Across Moore County southwest of Raleigh on Monday, businesses handed out free food or coffee, temporary stop signs were erected at intersections where traffic lights went dark and businesses without internet conducted transactions in cash. One local economic official described the area known for its golf courses and local pottery as “eerily quiet” at a time of year when businesses are normally full of tourists and holiday shoppers. County schools were also closed, and a 9 p.m.-5 a.m. countywide curfew was in place.
Meanwhile, federal, state and local authorities were undertaking a massive investigation of what’s being described as a serious attack on critical infrastructure. Utility officials said it could take until Thursday to restore all power.
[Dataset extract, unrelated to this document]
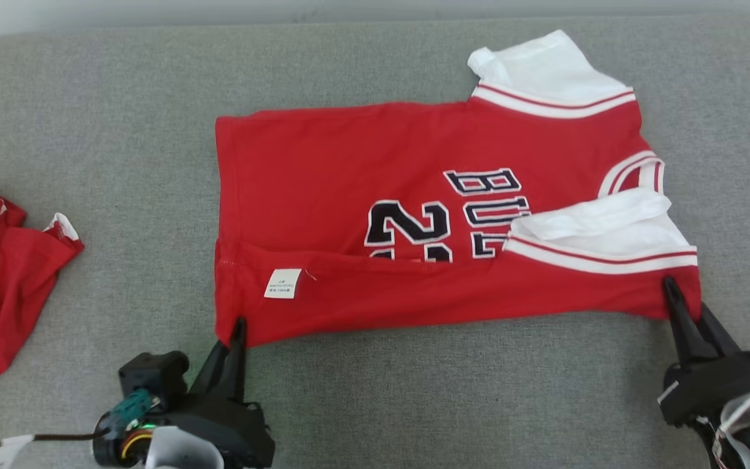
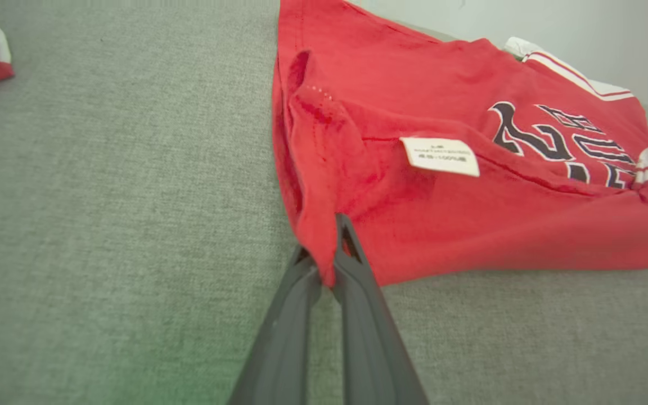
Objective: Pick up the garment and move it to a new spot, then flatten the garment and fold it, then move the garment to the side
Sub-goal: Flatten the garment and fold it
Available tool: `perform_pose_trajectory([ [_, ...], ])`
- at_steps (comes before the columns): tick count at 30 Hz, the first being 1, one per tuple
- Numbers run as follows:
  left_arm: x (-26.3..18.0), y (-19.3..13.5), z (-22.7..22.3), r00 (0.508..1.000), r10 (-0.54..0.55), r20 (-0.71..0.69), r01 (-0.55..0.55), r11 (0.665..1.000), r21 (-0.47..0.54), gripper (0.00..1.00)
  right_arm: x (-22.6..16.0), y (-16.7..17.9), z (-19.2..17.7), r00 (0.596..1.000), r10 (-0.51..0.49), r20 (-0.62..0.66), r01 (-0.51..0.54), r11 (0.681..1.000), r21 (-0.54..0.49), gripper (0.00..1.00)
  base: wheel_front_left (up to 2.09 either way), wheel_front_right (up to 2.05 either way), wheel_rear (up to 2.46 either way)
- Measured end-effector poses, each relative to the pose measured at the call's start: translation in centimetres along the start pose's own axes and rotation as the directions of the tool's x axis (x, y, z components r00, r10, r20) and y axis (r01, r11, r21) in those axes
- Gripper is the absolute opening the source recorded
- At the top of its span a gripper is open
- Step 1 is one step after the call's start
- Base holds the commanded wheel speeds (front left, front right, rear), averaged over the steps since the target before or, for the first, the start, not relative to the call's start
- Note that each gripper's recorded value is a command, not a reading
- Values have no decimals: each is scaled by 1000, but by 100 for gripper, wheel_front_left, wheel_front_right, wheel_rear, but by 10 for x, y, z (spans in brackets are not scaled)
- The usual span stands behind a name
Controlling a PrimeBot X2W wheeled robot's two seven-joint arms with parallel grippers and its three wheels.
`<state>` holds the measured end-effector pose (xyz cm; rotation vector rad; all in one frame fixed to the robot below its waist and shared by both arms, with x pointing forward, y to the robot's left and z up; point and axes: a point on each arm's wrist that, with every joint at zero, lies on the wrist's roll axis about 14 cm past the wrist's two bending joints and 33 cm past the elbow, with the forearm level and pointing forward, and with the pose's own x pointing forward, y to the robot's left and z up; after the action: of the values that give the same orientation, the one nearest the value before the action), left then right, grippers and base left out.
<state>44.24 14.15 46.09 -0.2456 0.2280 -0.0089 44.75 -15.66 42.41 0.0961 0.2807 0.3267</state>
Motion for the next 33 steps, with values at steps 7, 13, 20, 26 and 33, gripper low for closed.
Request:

“An attack like this on critical infrastructure is a serious, intentional crime and I expect state and federal authorities to thoroughly investigate and bring those responsible to justice,” Gov. Roy Cooper wrote on Twitter.
Moore County Sheriff Ronnie Fields said Sunday that authorities have not determined a motivation. He said someone pulled up, breached the substation gates and opened fire at the substations. The Pilot newspaper in Southern Pines reported that a wooden post holding up a gate had been snapped at one of the substations and that it was lying in an access road Sunday morning.
He also said the substations were targeted: “It wasn’t random.”
Fields said law enforcement is providing security at the substations and for businesses overnight.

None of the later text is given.